**Your instructions**: For the listing below, give the number of lines in which "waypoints" occurs. Add nothing.
+ + + + +
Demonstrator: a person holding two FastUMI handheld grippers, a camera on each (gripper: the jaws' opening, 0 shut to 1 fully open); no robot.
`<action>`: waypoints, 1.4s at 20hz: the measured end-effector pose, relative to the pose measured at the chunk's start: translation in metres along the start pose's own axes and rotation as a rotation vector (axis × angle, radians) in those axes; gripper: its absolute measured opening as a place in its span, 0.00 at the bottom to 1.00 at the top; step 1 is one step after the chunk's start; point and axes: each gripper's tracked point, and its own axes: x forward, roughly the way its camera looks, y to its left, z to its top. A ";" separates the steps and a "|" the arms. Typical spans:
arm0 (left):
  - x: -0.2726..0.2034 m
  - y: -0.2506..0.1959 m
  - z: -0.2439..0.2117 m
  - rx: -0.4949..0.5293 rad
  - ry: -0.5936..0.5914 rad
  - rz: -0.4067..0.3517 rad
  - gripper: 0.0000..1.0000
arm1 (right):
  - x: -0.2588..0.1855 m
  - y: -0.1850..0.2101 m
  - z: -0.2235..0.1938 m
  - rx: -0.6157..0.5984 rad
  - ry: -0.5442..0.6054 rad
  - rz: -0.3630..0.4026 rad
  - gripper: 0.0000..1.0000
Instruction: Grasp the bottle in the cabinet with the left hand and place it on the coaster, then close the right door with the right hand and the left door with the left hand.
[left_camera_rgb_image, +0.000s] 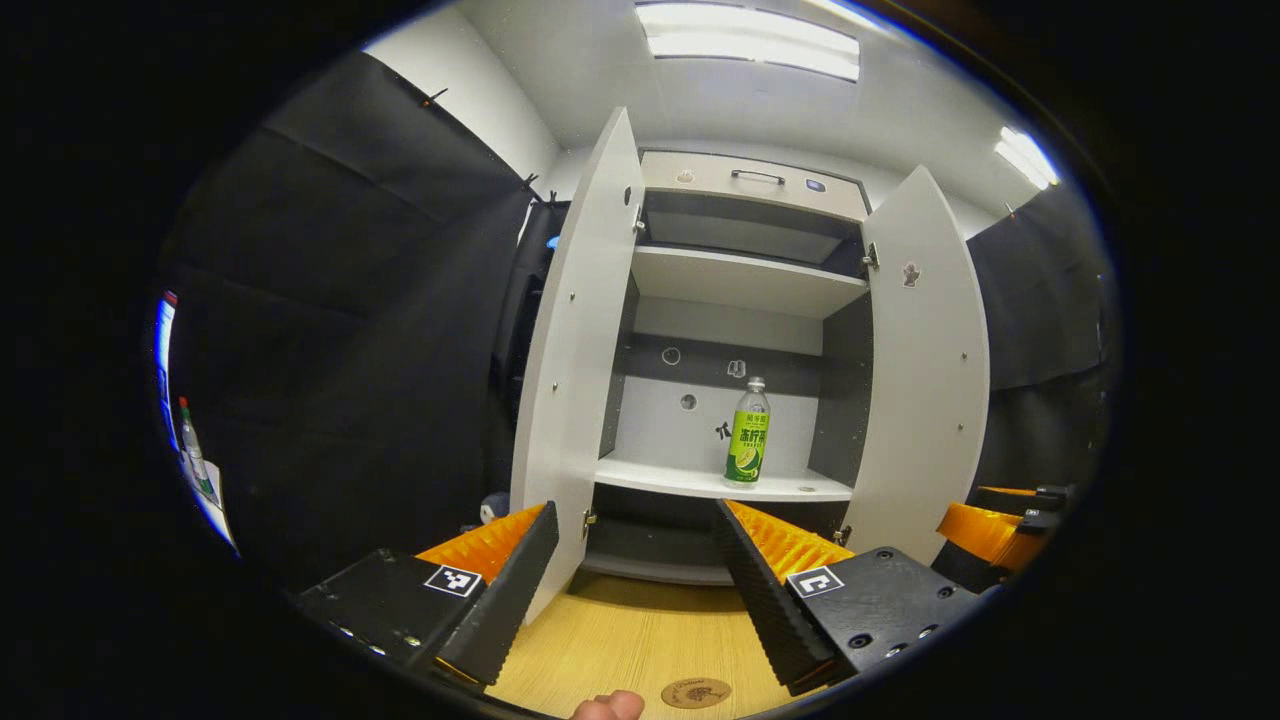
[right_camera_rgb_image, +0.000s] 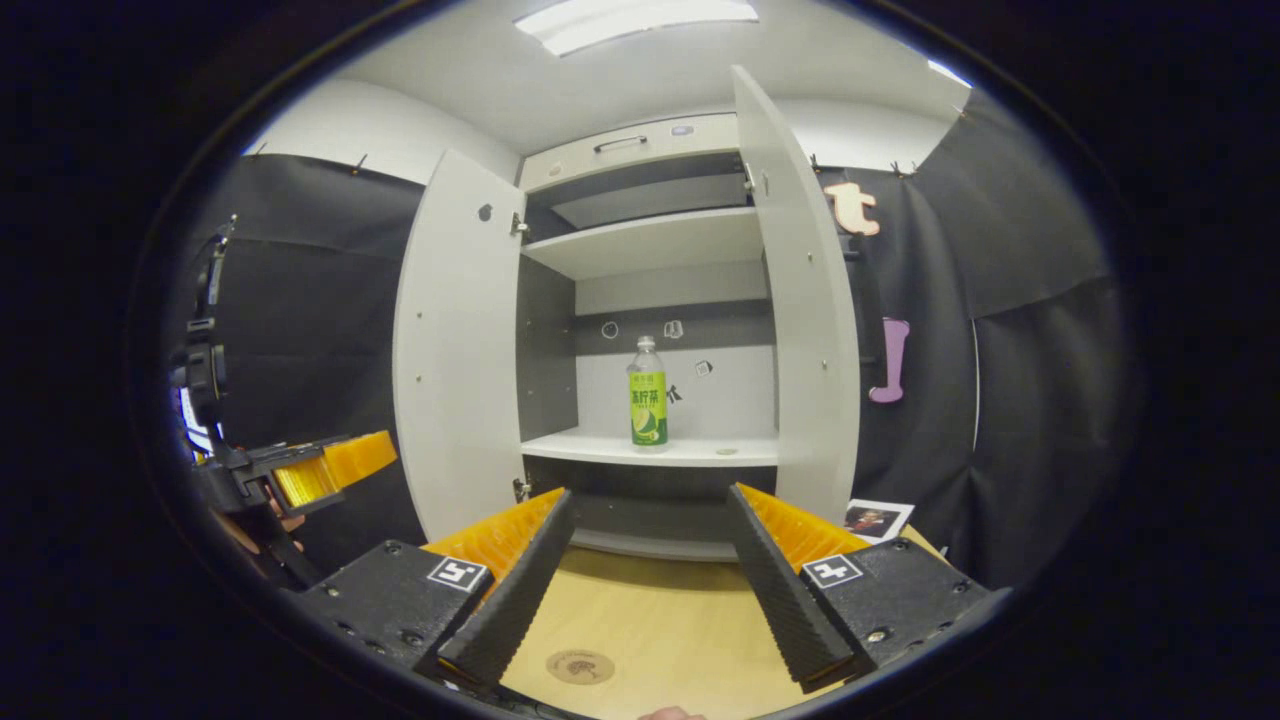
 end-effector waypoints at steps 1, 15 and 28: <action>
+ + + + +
**Result for this task**: 2